In the end, I left early, and took a long, wandering path to the restaurant. As I passed our local skate park, I saw one lonely soul sitting outside by the padlocked gate. I knew the kid, but not his name—only his nickname. He used to wear a shirt that said SKATERDUDE, but the E peeled off, and from that moment on he was eternally “Skaterdud.” Like my nickname, he had grown into it, and everyone agreed it suited him to a tee. He was lanky with massively matted red hair, pink spots all over his joints from old peeled scabs, and eyes that you’d swear were looking into alternate dimensions, not all of them sane.
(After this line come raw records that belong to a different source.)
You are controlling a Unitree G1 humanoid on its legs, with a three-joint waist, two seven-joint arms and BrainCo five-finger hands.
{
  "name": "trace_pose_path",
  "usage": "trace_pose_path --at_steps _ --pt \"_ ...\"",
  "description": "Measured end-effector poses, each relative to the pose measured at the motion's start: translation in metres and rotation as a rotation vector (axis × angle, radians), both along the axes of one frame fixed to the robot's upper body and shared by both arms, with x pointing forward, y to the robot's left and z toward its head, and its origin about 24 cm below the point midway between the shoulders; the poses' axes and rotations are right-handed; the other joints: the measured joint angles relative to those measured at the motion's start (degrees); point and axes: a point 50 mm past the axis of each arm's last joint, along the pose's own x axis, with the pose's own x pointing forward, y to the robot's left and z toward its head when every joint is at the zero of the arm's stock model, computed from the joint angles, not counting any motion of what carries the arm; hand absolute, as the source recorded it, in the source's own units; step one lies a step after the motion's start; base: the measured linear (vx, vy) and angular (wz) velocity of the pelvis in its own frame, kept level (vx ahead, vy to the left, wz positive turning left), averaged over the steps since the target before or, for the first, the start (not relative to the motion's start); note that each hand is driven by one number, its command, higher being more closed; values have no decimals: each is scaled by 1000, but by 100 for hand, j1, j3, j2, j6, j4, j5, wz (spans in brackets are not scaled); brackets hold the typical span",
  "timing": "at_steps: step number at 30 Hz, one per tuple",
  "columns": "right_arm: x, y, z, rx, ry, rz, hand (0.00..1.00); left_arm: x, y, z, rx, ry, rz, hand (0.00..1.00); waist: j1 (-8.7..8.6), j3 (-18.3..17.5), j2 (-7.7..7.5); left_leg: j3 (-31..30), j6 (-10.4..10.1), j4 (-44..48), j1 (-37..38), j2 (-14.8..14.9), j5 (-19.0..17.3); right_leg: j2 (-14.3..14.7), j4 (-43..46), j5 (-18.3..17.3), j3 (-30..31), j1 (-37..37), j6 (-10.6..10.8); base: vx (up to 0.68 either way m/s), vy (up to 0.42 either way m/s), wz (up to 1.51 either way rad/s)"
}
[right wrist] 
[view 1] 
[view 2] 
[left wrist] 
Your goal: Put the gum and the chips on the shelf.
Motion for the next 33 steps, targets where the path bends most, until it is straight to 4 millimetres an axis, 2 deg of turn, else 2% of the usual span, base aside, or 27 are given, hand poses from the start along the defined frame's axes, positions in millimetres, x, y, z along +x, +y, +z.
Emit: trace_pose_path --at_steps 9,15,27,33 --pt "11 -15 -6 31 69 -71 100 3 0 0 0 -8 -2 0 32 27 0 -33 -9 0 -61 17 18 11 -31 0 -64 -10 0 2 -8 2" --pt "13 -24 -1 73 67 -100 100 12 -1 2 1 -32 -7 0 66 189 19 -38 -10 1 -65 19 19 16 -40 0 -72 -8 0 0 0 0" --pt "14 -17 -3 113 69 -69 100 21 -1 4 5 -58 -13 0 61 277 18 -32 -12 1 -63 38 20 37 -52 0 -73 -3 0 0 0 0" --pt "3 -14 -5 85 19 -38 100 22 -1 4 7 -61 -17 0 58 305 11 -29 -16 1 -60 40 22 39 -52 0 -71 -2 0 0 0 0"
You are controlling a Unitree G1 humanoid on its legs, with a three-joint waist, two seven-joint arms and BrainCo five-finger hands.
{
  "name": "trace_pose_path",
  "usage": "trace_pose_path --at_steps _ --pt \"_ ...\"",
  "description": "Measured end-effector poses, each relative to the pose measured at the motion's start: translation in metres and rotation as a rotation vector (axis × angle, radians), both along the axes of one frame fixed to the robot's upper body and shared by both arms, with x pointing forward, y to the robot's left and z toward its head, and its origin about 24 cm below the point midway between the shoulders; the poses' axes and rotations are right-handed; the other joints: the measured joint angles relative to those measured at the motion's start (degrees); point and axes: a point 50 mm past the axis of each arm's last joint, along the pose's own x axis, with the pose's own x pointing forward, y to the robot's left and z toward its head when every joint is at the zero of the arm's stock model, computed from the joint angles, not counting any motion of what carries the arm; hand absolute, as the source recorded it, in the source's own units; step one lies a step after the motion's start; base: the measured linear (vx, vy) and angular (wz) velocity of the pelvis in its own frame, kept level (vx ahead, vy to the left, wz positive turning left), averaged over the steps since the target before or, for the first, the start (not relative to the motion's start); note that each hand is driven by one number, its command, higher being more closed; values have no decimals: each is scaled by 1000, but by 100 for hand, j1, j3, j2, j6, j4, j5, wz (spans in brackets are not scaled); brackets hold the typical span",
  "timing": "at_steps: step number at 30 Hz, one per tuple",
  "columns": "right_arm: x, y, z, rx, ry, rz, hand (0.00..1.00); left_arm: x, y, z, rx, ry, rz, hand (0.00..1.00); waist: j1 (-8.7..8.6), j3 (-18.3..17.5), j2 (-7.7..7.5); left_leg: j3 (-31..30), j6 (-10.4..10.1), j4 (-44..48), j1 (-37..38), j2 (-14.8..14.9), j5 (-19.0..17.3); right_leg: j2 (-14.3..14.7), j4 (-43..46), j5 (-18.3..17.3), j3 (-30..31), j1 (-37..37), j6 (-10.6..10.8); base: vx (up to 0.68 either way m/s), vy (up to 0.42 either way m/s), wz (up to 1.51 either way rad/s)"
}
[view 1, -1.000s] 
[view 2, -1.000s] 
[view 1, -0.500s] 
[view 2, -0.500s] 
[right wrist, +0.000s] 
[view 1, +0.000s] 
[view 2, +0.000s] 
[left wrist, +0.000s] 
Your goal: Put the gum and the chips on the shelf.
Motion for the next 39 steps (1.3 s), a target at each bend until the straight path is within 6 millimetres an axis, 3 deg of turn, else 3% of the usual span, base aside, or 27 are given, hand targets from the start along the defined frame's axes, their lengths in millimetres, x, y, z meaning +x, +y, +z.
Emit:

God help the poor parents who see Skaterdud waiting at the door for their daughter on prom night.
“Hey, Dud,” I said as I approached.
“Hey.” He gave me his special eight-part handshake, and wouldn’t continue the conversation until I got it right.
“So, no turkey?” I asked.
He smirked. “I ain’t gonna miss not eatin’ no dead bird, am I?”
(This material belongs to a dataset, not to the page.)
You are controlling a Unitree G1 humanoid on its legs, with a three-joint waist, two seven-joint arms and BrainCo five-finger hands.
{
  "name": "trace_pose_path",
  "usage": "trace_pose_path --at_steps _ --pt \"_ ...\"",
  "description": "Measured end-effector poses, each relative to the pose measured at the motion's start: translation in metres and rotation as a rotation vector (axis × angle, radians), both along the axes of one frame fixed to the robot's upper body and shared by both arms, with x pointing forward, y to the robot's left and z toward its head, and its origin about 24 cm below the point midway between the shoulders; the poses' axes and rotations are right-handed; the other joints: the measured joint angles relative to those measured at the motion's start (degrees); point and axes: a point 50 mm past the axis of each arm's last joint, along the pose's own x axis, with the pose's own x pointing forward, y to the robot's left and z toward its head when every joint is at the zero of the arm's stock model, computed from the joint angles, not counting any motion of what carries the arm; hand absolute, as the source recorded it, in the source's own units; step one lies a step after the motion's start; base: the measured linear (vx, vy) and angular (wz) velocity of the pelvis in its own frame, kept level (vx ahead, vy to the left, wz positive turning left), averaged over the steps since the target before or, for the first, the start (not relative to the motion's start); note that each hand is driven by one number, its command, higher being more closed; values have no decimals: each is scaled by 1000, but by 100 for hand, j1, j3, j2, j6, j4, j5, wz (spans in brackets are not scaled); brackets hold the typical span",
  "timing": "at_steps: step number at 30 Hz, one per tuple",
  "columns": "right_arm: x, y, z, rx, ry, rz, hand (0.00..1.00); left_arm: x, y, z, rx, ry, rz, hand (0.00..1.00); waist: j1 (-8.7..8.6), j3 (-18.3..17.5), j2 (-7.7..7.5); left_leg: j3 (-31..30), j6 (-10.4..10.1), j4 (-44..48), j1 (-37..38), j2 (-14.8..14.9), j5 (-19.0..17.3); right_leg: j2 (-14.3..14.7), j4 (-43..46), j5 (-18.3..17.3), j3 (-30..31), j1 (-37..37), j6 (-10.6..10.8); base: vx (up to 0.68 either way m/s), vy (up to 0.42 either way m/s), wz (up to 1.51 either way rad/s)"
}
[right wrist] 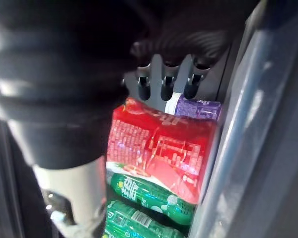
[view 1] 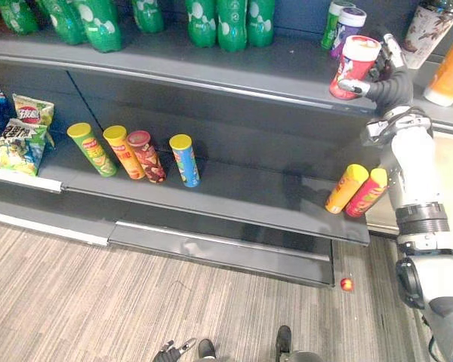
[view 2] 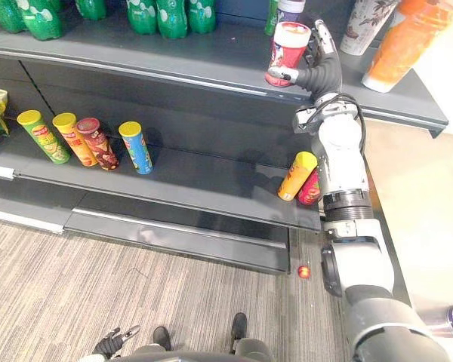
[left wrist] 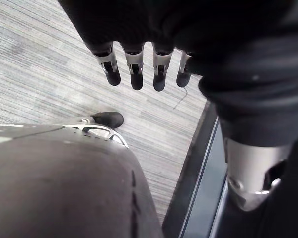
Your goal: Put the gum and the chips on the shelf.
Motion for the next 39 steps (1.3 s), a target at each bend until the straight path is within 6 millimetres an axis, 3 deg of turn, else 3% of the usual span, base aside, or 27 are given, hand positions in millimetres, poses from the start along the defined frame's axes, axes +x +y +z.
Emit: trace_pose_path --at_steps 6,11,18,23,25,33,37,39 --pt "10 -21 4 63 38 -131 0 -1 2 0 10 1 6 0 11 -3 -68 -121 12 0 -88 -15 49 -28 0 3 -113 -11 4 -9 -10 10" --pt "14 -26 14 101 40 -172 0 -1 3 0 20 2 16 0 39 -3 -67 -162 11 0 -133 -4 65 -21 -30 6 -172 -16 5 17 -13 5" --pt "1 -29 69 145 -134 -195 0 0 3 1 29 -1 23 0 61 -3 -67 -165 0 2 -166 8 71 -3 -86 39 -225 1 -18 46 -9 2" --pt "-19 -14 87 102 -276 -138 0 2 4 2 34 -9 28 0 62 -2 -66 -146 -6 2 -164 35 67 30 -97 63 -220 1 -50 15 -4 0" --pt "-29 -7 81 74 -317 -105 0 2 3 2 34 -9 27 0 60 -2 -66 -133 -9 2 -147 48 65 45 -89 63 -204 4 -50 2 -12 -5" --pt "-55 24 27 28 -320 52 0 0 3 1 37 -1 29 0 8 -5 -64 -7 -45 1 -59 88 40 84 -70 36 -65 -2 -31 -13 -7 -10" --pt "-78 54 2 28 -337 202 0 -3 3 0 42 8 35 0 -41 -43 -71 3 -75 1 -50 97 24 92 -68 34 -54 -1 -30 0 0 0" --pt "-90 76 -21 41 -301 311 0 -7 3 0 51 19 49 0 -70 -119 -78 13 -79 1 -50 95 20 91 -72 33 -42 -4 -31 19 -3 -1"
Skaterdud had his own language all full of double, triple, and sometimes quadruple negatives, so you never really knew if he meant what he said, or the opposite.
“So ... you’re a vegan?” I asked.
“Naah.” He patted his stomach. “Ate the dead bird early. What about you?”
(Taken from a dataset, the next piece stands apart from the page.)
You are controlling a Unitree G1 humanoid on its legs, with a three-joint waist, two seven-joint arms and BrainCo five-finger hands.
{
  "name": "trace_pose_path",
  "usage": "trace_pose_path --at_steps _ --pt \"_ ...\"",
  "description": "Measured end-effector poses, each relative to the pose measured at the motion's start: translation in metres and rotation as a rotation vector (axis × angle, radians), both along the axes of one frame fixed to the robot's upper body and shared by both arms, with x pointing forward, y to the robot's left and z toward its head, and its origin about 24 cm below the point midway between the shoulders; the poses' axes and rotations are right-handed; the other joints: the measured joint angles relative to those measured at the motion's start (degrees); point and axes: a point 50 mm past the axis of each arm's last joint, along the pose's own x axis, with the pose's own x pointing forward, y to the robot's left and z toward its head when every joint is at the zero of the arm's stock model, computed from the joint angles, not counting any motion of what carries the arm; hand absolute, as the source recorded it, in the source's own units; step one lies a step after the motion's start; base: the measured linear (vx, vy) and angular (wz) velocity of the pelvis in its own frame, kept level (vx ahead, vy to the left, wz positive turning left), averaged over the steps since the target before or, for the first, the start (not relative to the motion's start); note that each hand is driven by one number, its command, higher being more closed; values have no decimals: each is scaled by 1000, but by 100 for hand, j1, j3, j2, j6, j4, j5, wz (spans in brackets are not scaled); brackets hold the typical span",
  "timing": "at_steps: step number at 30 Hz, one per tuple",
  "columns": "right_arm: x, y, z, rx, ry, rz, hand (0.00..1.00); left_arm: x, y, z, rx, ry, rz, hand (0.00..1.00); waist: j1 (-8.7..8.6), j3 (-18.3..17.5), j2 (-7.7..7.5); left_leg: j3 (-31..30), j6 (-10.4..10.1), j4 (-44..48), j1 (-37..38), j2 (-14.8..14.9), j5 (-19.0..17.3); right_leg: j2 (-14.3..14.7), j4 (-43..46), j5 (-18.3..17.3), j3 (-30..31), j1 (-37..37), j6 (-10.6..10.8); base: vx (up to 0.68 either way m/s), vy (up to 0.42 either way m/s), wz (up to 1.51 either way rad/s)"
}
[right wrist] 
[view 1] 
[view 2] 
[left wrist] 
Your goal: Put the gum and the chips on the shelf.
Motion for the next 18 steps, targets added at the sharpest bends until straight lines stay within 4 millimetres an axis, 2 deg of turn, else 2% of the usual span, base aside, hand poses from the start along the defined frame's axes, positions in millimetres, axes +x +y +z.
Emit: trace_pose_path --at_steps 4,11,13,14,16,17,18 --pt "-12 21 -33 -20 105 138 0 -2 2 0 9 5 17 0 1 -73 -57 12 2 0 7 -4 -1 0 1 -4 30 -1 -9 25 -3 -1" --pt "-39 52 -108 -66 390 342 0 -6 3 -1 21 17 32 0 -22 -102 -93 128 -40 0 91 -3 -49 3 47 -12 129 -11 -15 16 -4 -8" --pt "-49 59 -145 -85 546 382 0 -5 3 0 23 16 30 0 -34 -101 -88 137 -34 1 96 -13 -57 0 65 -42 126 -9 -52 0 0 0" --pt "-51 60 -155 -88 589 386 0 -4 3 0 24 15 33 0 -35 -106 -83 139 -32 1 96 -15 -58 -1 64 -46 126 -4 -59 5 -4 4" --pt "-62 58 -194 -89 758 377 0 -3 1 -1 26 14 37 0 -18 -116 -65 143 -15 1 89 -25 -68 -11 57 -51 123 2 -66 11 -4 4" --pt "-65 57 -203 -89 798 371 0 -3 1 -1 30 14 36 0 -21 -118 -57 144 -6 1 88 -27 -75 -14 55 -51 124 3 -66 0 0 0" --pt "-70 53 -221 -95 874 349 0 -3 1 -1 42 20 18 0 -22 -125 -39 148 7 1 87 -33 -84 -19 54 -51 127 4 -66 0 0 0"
I shrugged, not wanting to get into it. “This year we’re celebrating Chinese Thanksgiving.”
He raised his eyebrows knowingly. “Year of the Goat. Gotta love it.”
“So,” I asked, “isn’t the skate park closed for the winter? What, are you gonna sit here and wait till it reopens in the spring?”
He shook his head. “Unibrow said he’d come down and open it for me today. But I don’t see no Unibrow, do you?”